I have the following inequality problem, where I'm trying to solve for $\mu$. Here is the inequality:
$$\frac{1}{2} \left(-\sqrt{(c+d+\theta -\mu +1)^2+4 (c \theta -\theta \mu )}+c+d+\theta -\mu +1\right) < 1$$
Here are all the constraints:
$$0<c<1, 0<d<1, 0<\theta<1$$
I thought this was relatively easy to answer, and got the following through basic algebra:
$$\mu < \frac{\theta + d}{1 + \theta} + c$$
However, when I try to graph this to check the results, I get a completely different answer. I tried it on Mathematica as well and got this, which seemed to work graphically as well:
$$\mu < c-2 \sqrt{d \theta +2 \theta ^2+\theta }+d+3 \theta +1$$
How did Mathematica get this result? I have no clue how the inequality in the beginning can be simplified to this.
Any help would be greatly appreciated!
$$\frac{1}{2} \left(-\sqrt{(c+d+\theta -\mu +1)^2+4 (c \theta -\theta \mu )}+c+d+\theta -\mu +1\right) < 1$$
Call $x = c+d+\theta+1$, then we have
$$\frac{1}{2} \left(-\sqrt{(x -\mu)^2+4 (c \theta -\theta \mu )}+x-\mu\right) < 1$$.
Call now $x-\mu = y\rightarrow \mu = x-y$, to get
$$ \sqrt{y^2+4\theta y+\xi} > y-2$$,
where I defined $\xi = 4c\theta-4\theta x$. The solution is obtained by $$ \begin{cases}y^2+4\theta y +\xi \geq 0\\ y-2<0\end{cases}\text{or}\begin{cases}y^2+4\theta y +\xi \geq 0\\ y-2\geq 0 \\ y^2+4\theta y +\xi>y^2+4-4y\end{cases} $$ The $\Delta$ of the first quadratic inequality is $$ 16\theta^2-4\xi = 16\theta^2-16 c\theta+16\theta x=16\theta^2-16 c\theta+16\theta (c+d+1)+16\theta^2=16\theta (2\theta+d+1) $$ which is $>0$ always. So we have $$ \begin{cases} y<2\\ y<y_2\text{ or }y>y_1 \end{cases}\text{or} \begin{cases} y\geq 2\\ y<y_2\text{ or }y>y_1\\ y>-\xi / (4\theta+4) \end{cases} $$ where $y_{1,2}=\frac{-4\theta\pm\sqrt{\Delta}}{2}$.

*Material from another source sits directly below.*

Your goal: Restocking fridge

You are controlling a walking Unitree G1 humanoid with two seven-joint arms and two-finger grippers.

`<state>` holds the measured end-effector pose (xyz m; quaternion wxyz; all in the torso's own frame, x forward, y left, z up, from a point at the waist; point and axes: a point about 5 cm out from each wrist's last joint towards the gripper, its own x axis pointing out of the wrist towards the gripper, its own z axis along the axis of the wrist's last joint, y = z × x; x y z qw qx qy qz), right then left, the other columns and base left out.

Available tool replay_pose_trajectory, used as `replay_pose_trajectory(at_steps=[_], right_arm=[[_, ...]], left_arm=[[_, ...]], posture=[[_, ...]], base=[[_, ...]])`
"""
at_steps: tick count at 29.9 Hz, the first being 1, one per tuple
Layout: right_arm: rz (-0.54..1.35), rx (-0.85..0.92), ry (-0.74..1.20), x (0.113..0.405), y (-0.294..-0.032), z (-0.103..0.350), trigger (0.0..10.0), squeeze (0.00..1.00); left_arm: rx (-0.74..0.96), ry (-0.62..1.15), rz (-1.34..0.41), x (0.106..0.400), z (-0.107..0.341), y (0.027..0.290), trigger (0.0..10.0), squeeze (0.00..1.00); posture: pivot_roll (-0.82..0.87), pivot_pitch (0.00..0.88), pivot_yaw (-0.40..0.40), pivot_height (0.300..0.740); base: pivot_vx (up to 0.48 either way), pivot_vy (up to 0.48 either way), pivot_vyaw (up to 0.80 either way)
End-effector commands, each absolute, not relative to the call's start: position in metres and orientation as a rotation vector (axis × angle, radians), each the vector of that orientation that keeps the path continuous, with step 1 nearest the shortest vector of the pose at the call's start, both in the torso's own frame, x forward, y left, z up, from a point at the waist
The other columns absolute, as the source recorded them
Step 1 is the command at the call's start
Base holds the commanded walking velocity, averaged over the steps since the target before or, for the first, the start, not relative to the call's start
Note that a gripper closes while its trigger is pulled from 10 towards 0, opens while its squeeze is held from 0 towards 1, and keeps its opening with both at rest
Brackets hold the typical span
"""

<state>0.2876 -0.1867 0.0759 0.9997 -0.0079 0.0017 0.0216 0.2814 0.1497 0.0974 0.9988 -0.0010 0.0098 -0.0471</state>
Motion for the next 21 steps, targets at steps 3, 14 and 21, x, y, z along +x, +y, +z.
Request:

Now we have to mutually compare the values for $y$ ($2,y_1,y_2,-\xi/(4\theta+4)$), which requires solving other tedious inequalities. It turns out that the correct order is $$ y_2<-\xi/(4\theta+4)<y_1<2 $$ for any choice of the parameters (where $y_2$ is the solution with the minus in front of the $\sqrt{\Delta}$). Therefore we have as a solution of the two systems $y<y_2$ or $y_1<y<2$ (left system) combined with $y\geq 2$ (right system). All together, $y<y_2$ or $y>y_1$. Since $y=x-\mu$, we have $$ x-\mu<y_2\text{ or }x-\mu>y_1\rightarrow \mu> x-y_2\text{ or }\mu<x-y_1 . $$ Simplifying for instance $x-y_1$ we get $$ x-y_1=c+d+\theta+1+2\theta-\frac{1}{2}\times 4\sqrt{2\theta^2+\theta d+\theta}=c+d+1+3\theta-2\sqrt{2\theta^2+\theta d+\theta} $$ (but please note that there is another branch of the solution, which you have omitted in your question...)